Davis Leads Calif. Cash Dash
Embattled California Gov. Gray Davis is winning at least one race — the chase for campaign cash ahead of the Golden State's Oct. 7 recall election, according to campaign finance records.
Arnold Schwarzenegger is close behind, and facing questions over whether he is backing away from a promise to finance his own run, and taking money from firms that might do business with the state he leads.
Meanwhile, both leading recall replacement candidates fended off criticism for ties to controversial groups.
Schwarzenegger was called on by the League of United Latin American Citizens, the nation's oldest Hispanic civil rights group, to resign from the advisory board of U.S. English, which seeks to make English the official language of the United States. The Austrian-born actor refused.
Lt. Gov. Cruz Bustamante, the state's Democratic lieutenant governor, shrugged off criticism of his affiliation in the 1970s with Movimiento Estudiantil Chicano de Aztlan, or MeCHA, a Chicano student activist group.
Critics claim the group holds extreme separatist positions, including the belief that much of the Southwest rightfully belongs to Mexico.
In other developments:
The records released Thursday show Davis has raised $4.2 million in two separate committees — the new Californians Against the Costly Recall and the long-standing Gov. Gray Davis Committee. He has spent about $1 million.
Bustamante, a Democrat like Davis, raised $333,000 with his official committee, Yes on Bustamante, and spent $135,000. But his recall committee, Californians for Stability, raised $30,000 during the filing period and has raked in more since then, including $100,000 from the powerful public employee union AFSCME.
Californians for Schwarzenegger, the Republican actor's official committee, raised $3.1 million — $2 million from the candidate himself.

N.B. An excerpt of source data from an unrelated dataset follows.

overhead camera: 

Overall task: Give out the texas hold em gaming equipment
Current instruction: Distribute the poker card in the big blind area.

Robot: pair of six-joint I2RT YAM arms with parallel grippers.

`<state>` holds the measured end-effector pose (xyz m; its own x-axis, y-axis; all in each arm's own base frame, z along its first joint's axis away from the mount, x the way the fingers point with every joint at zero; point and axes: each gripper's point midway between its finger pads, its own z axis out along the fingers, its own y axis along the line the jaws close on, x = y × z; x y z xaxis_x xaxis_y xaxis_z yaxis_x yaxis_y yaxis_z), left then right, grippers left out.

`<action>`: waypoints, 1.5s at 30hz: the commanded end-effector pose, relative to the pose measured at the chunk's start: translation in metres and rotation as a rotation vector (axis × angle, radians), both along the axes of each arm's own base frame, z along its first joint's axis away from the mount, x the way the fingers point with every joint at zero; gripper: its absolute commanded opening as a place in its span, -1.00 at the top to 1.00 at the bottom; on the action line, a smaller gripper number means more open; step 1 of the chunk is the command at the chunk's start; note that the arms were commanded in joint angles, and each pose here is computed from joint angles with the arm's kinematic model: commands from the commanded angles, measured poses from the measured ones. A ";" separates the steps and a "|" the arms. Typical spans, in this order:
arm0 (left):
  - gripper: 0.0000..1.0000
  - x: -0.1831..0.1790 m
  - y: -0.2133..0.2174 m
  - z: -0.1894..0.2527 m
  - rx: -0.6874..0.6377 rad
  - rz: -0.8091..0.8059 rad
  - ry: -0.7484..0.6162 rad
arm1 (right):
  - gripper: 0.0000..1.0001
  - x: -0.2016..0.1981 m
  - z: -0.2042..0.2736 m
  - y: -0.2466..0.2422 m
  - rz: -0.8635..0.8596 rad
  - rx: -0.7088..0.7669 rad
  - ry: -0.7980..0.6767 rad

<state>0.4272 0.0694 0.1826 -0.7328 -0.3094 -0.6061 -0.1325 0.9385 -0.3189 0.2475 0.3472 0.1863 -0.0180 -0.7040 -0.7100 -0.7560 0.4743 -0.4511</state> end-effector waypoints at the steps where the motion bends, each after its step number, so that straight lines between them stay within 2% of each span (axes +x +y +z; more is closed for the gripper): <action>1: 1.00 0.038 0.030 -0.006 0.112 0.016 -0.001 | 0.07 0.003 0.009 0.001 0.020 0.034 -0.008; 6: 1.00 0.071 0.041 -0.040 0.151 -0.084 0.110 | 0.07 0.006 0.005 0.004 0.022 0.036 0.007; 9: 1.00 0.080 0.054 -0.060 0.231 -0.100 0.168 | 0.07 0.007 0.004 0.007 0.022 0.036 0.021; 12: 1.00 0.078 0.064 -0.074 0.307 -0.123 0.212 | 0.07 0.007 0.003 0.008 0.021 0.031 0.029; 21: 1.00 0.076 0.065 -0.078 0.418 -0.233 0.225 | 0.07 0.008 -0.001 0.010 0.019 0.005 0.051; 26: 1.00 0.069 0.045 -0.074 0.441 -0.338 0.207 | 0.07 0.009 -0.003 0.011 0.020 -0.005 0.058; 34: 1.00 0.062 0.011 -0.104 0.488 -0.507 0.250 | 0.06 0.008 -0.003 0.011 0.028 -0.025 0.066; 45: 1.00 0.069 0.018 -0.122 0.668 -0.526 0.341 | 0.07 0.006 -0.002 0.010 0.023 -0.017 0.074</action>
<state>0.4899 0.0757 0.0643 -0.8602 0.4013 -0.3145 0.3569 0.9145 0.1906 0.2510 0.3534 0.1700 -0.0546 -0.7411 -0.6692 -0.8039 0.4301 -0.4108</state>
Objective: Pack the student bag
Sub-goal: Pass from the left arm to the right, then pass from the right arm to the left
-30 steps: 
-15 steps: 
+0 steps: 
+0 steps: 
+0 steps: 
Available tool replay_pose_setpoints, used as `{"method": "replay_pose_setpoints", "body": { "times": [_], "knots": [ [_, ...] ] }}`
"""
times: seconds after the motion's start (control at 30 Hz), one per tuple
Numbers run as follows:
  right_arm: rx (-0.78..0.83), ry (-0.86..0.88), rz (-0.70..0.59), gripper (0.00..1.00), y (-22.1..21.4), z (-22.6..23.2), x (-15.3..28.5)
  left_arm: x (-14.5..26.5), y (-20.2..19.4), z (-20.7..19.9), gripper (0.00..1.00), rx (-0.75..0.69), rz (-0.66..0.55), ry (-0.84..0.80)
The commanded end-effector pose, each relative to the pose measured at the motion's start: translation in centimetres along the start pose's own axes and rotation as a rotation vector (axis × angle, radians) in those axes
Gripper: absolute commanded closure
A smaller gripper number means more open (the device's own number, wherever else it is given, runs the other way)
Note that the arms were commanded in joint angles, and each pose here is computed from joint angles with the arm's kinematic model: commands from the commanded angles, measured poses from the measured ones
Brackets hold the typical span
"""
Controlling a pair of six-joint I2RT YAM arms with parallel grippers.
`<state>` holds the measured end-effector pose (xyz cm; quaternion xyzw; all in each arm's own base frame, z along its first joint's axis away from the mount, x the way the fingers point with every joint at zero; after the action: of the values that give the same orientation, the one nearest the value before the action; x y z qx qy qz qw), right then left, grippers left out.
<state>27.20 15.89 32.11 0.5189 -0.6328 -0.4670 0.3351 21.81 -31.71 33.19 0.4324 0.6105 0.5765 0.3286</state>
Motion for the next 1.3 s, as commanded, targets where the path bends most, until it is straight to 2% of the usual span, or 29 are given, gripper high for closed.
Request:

A separate committee, Total Recall, permitted to solicit unlimited sums, raised $100,000. The actor has spent about $2.6 million total.
Fundraising is something Schwarzenegger implied he wouldn't do, reports CBS News Correspondent Jerry Bowen. "I don't need to take any money from anybody," he said on August 6, when he announced his candidacy. "I have plenty of money myself."
On Thursday, Schwarzenegger defended himself on the radio talk show circuit, where he's doing most of his campaigning by telephone.
"It is wrong to take money for instance from a union when you have to negotiate with that union," he said on the radio.
But his donors are some of California's biggest special interests: Irvine Company, a developer; Emulex, which lobbies on corporate tax regulations; and Castle and Cooke, which backs corporate tax reform:
"I don't promise anyone anything. There are no strings attached to anyone," Schwarzenegger said.
"It looks like he's defining special interests as anyone who supports one of his opponents," says Larry Noble of the Center for Responsive Politics, a nonpartisan Washington-based group that tracks campaign spending.
Schwarzenegger was stumping Thursday in Hispanic-heavy Central Valley, Bustamante's home territory, when the league challenged him to step down from U.S. English.
"So many of us support bilingualism and bilingual education and maintaining our culture and he's essentially saying it's not valid by being part of this board that has got this whole anti-immigrant, underlying racist mentality," said the league's Gabriela Lemus.
The league said it is not taking a position on whether Gov. Gray Davis should be recalled and will not endorse a replacement candidate.
Said Schwarzenegger spokesman Sean Walsh: "Arnold Schwarzenegger came to this country with a few dollars in his pocket and not speaking the English language, and he realized the importance of learning to speak English as quickly as possible to achieve your American dreams."
Schwarzenegger is just one of many prominent people on the group's advisory board, according to its Web site. Others include golfer Arnold Palmer, television personality Alex Trebek and actor Charlton Heston.
Bustamante, who leads Schwarzenegger in the latest polls, compared today's members of MeCHA to those when he was a student at California State University, Fresno.
"The students who are MeCHA today are just like the students when I was there," Bustamante said. "Pretty much they are trying to get an education. Most of the friends I went to school with are now either graduates from college or raising families."